Townsend’s side had led 7-3 at the midway point of the first half, with Huw Jones scoring his fourth try of the tournament. Ireland responded with a score from Mack Hansen and were 8-7 ahead at the turn but they took control after the break, with two tries in five minutes from James Lowe and Jack Conan.
“I am very disappointed with that second half,” said Townsend. “The first half was a very good Test match that went end to end. I felt we were on it. The players were a bit deflated that they were not leading at half time but that happens. We managed to stop Ireland scoring a couple of times in the first half and a couple of times they stopped us. It is just disappointing that the second half was not as competitive or with the same energy level from us and Ireland got ahead. We chased the game, maybe we had to, maybe it was too early to chase the game, but we were not happy with that last 15 minutes of our performance.”
The Scotland coach denied that his decision to take off props Pierre Schoeman and Zander Fagerson halted his side’s momentum. Both had been energetic and aggressive in the first 53 minutes, particularly Schoeman. “I felt our energy was dropping right throughout the team and in the forwards with the amount of work they did in that first half,” added Townsend. “Whether they could play another, five, ten minutes at that level… it was the decision I made in the coaching box.”
Scotland lost Richie Gray after only six minutes, the second row seeming to suffer a popped rib. Hogg, playing his 100th game for Scotland, went off after 64 minutes after injuring his ankle, and Russell limped off near the end. Ireland also suffered, losing both their hookers, Dan Sheehan and Ronan Kelleher. Cian Healy, a third prop, filled in at the scrums, and flanker Josh van der Flier had to throw in at the lineouts. Townsend felt Scotland failed to capitalise on it. “That was a missed opportunity, we did not put more pressure on a less traditional thrower,” he said.

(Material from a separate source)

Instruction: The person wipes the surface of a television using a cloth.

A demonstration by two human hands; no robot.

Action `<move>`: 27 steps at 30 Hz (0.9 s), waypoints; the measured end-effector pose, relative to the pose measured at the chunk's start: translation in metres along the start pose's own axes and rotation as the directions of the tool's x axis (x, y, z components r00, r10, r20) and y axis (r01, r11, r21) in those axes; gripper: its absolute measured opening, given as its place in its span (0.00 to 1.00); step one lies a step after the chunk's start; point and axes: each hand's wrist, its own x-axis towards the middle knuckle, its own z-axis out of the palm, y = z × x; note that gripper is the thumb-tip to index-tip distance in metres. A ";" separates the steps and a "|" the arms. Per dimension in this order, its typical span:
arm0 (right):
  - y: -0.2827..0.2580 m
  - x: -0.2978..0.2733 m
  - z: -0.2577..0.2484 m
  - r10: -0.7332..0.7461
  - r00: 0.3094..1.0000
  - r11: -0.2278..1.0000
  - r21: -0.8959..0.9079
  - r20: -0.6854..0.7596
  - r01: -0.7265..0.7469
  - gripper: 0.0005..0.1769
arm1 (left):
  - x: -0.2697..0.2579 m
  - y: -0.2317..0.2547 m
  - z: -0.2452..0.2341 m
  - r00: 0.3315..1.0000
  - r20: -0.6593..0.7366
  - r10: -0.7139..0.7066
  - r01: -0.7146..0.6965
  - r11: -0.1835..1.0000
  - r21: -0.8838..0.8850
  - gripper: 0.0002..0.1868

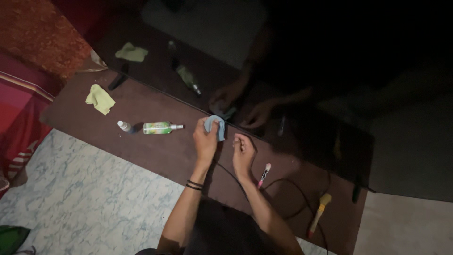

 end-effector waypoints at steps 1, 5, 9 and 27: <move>-0.002 -0.002 0.000 -0.003 1.000 1.000 0.003 0.000 0.003 0.09 | -0.001 0.001 0.001 0.997 0.000 0.078 -0.078 0.997 0.029 0.13; -0.010 -0.003 0.002 -0.034 0.999 0.999 -0.037 -0.001 0.034 0.09 | -0.008 0.004 0.003 0.989 0.030 0.143 -0.146 0.976 0.160 0.14; -0.015 -0.006 0.000 -0.020 1.000 0.998 -0.058 0.004 0.020 0.09 | -0.001 0.008 -0.004 0.981 0.050 0.185 -0.192 0.947 0.256 0.16; -0.008 0.018 -0.006 0.114 0.993 0.986 0.120 0.000 -0.113 0.17 | -0.005 0.016 -0.001 1.000 0.011 -0.022 0.016 0.929 0.369 0.19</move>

“I felt the whole of the second half we were not at the level we had been in the first half. It was disappointing in defence, it was disappointing in attack and we were passive at times and we lost the contact in the second half. We had been so good in the contact in the first half. I do feel that the first half was such a high level of pace and energy that both teams were not replicating that at the beginning of the second half. Ireland got confidence from going ahead and we started forcing things. We were a lot poorer in that last quarter in particular.”